**** GIVEN MATERIAL ****
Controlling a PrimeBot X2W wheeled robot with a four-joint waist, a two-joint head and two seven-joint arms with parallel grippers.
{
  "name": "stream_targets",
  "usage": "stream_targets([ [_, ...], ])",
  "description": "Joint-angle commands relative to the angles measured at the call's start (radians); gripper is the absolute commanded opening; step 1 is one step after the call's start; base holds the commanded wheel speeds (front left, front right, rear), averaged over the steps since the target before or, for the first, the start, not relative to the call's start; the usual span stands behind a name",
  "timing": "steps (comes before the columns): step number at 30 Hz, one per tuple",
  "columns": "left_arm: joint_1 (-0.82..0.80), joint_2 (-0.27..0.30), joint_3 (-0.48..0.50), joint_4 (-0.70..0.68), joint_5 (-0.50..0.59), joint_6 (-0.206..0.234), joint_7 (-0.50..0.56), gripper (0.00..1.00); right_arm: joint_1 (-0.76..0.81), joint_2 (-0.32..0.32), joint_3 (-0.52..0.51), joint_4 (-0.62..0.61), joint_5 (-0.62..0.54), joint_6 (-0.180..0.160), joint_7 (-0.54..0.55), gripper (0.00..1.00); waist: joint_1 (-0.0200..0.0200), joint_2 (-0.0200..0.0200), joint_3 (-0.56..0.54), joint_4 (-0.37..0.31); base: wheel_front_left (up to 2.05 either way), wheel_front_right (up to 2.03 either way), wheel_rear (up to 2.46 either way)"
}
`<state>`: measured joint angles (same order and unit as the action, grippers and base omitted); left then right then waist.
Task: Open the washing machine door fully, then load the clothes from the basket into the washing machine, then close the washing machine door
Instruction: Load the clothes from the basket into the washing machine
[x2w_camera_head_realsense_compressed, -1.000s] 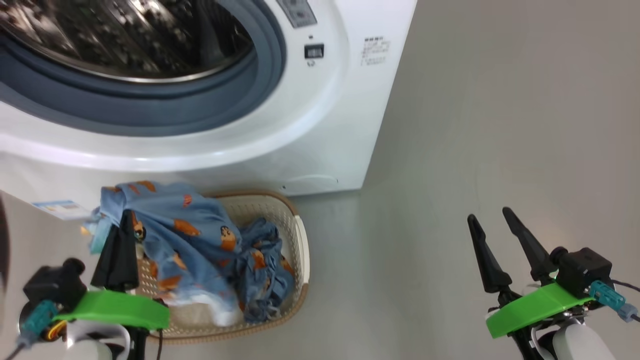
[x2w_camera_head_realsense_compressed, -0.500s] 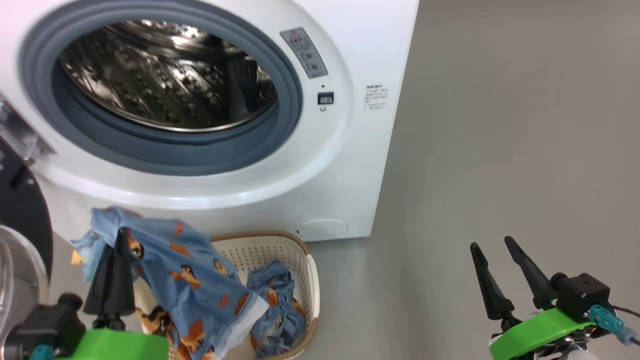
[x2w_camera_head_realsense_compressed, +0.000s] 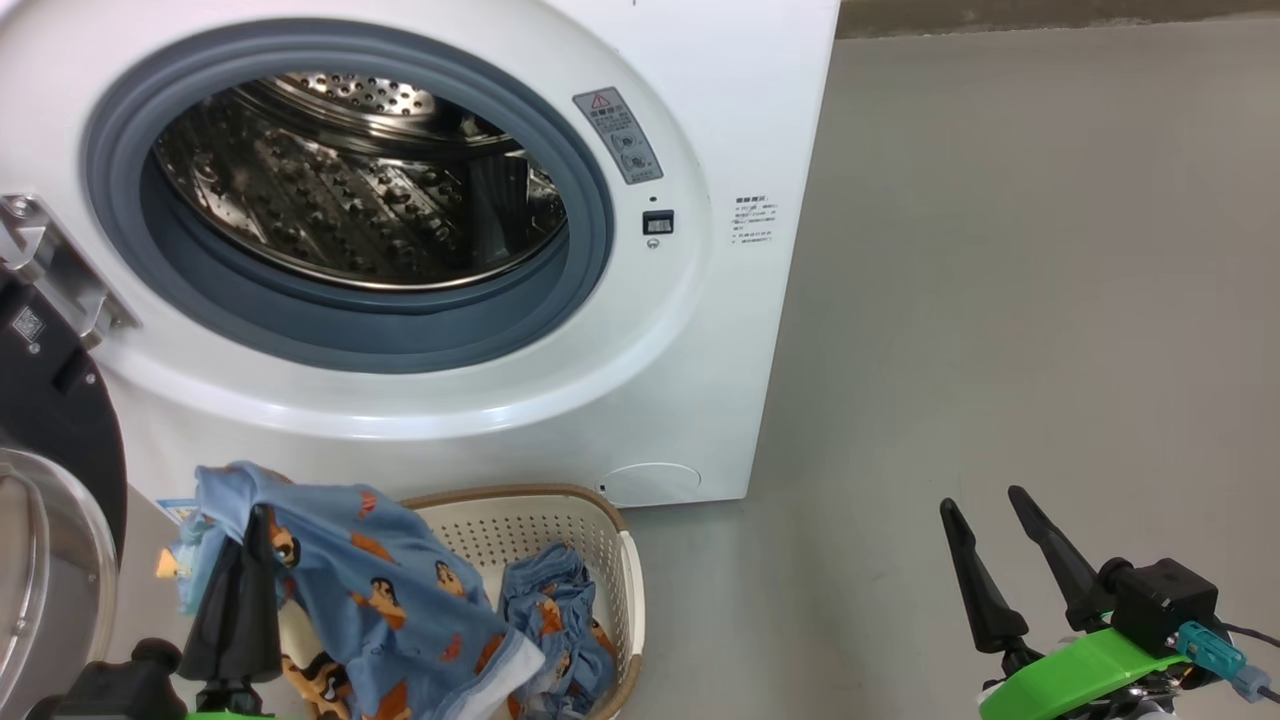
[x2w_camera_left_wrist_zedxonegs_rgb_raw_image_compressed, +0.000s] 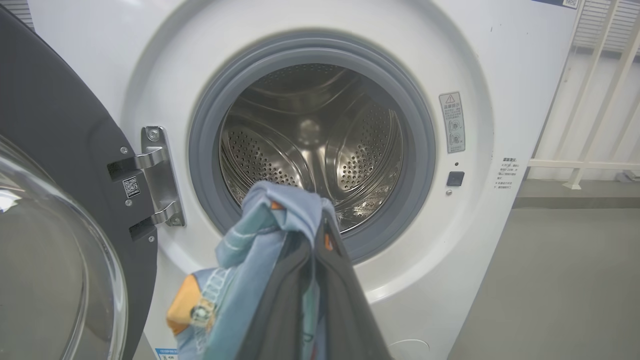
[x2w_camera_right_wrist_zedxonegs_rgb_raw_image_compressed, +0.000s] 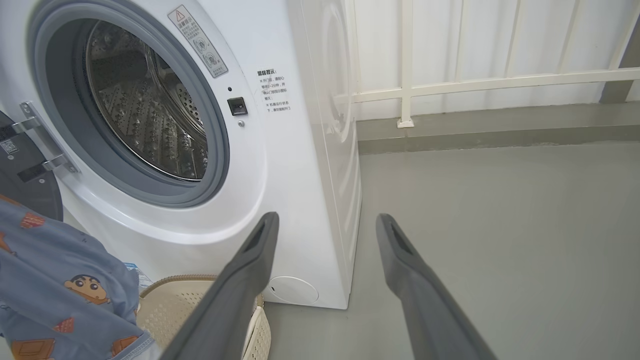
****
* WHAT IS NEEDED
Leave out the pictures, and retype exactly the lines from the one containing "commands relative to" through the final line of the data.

* EXERCISE OUTPUT
  "description": "Joint-angle commands relative to the angles measured at the call's start (radians); gripper is the absolute commanded opening; step 1 is one step after the call's start; base holds the commanded wheel speeds (front left, front right, rear), averaged over the steps since the target before or, for the first, the start, not relative to the call's start; the usual span stands behind a name",
  "timing": "steps (comes before the columns): step number at 30 Hz, one per tuple",
  "columns": "left_arm: joint_1 (-0.82..0.80), joint_2 (-0.27..0.30), joint_3 (-0.48..0.50), joint_4 (-0.70..0.68), joint_5 (-0.50..0.59), joint_6 (-0.206..0.234), joint_7 (-0.50..0.56), gripper (0.00..1.00); right_arm: joint_1 (-0.76..0.81), joint_2 (-0.32..0.32), joint_3 (-0.52..0.51), joint_4 (-0.62..0.61), joint_5 (-0.62..0.54), joint_6 (-0.180..0.160), joint_7 (-0.54..0.55), gripper (0.00..1.00); waist: joint_1 (-0.0200..0.0200), joint_2 (-0.0200..0.0200), joint_3 (-0.56..0.54), joint_4 (-0.37..0.31); base: wheel_front_left (up to 2.05 either way), wheel_front_right (up to 2.03 either way), wheel_rear (up to 2.46 either way)"
}
`<state>`: measured joint angles (same order and unit as the action, grippers and base omitted); left then right then waist.
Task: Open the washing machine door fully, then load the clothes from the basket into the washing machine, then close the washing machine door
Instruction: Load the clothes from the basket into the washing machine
[x2w_camera_head_realsense_compressed, -1.000s] 
[x2w_camera_head_realsense_compressed, -0.500s] 
[x2w_camera_head_realsense_compressed, +0.000s] 
[x2w_camera_left_wrist_zedxonegs_rgb_raw_image_compressed, +0.000s] 
[x2w_camera_right_wrist_zedxonegs_rgb_raw_image_compressed, +0.000s] 

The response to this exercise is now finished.